::: SUPPLIED MATERIAL
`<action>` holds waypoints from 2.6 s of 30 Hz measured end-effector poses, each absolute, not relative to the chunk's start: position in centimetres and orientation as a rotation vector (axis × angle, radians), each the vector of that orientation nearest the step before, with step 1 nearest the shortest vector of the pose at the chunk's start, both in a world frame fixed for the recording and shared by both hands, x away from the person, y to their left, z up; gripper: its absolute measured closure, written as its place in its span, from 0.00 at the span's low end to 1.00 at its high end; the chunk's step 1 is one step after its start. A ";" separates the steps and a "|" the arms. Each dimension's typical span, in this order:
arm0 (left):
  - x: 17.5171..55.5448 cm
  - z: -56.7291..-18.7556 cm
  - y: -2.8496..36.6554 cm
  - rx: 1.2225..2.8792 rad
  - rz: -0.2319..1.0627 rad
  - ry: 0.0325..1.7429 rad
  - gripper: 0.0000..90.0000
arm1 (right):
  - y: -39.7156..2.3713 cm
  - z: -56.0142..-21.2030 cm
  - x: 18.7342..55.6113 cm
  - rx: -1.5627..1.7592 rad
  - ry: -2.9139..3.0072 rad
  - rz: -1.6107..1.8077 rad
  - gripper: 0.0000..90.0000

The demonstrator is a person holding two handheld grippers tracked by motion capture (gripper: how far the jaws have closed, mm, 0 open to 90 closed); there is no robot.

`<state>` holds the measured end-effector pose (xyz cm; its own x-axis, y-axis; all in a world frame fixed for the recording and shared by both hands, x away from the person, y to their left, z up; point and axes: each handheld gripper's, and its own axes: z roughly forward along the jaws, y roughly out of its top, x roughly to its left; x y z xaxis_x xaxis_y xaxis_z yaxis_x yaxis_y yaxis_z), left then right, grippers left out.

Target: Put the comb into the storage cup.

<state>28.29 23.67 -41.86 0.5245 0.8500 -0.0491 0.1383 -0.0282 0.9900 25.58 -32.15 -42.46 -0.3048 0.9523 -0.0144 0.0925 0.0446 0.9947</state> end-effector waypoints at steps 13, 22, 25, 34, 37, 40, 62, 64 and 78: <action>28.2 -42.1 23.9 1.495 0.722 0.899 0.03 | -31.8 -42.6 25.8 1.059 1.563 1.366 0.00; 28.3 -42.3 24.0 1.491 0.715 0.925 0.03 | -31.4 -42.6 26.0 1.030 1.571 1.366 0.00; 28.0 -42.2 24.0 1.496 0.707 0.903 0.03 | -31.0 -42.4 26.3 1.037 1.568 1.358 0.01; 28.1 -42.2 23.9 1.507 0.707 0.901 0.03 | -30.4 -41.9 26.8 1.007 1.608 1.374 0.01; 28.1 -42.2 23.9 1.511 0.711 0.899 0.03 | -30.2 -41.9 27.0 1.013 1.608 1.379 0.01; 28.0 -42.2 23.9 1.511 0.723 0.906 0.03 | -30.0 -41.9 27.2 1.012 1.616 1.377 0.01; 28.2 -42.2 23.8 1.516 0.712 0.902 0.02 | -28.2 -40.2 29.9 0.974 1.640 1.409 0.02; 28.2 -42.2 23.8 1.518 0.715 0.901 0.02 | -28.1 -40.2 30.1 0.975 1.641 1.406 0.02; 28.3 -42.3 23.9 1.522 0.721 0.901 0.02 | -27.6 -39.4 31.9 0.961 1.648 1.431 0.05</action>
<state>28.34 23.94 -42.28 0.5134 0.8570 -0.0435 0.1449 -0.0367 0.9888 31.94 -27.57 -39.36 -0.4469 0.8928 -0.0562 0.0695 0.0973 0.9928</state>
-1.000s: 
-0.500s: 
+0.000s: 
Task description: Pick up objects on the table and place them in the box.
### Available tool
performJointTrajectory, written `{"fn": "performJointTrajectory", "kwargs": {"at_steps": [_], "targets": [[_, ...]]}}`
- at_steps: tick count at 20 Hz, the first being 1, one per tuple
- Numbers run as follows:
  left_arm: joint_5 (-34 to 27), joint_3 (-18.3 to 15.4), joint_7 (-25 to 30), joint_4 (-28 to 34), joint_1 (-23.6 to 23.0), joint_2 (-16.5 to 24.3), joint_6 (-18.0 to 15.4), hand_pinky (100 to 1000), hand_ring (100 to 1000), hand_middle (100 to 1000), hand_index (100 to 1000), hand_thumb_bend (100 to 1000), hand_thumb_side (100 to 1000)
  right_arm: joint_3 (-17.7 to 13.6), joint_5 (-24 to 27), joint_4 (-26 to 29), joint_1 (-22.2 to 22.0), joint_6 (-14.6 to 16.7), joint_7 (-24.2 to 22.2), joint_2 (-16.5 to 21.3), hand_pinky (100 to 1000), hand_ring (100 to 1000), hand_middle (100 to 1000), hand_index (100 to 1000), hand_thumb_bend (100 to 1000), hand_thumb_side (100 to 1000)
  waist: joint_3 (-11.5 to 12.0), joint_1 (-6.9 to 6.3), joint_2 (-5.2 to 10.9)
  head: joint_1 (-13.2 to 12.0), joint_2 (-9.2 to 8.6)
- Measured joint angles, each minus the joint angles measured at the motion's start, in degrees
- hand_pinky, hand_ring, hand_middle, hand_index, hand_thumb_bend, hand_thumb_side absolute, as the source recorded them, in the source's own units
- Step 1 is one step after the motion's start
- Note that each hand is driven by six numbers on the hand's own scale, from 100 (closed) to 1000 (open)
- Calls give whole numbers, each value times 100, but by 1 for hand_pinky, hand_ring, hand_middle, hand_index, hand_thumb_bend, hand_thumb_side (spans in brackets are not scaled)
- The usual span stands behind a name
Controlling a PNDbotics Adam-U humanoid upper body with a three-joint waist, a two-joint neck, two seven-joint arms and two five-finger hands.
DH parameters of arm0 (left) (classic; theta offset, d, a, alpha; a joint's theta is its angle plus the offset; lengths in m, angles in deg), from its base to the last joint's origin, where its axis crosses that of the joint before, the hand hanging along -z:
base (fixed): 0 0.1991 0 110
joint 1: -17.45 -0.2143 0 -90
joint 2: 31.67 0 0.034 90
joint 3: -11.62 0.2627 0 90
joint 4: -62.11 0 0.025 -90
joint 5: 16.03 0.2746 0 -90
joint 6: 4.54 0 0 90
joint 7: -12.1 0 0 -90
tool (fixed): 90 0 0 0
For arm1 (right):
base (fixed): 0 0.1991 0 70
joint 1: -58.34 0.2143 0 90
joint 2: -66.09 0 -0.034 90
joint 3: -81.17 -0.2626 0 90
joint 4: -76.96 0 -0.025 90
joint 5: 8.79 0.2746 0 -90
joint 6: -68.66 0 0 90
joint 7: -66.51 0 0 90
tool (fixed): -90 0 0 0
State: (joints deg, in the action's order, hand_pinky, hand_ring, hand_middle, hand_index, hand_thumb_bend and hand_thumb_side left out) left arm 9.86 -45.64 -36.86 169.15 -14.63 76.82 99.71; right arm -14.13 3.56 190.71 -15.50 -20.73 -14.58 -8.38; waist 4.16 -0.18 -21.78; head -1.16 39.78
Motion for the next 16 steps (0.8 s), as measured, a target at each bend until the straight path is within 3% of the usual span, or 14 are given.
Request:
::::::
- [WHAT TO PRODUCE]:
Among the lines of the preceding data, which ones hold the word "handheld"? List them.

- [TASK RESPONSE]:
The demonstrator is a person holding two handheld grippers tracked by motion capture (gripper: how far the jaws have closed, mm, 0 open to 90 closed); there is no robot.
`<state>` holds the measured end-effector pose (xyz cm; its own x-axis, y-axis; all in a world frame fixed for the recording and shared by both hands, x away from the person, y to their left, z up; point and axes: each handheld gripper's, and its own axes: z roughly forward along the jaws, y roughly out of its top, x roughly to its left; x y z xaxis_x xaxis_y xaxis_z yaxis_x yaxis_y yaxis_z), left then right, grippers left out.

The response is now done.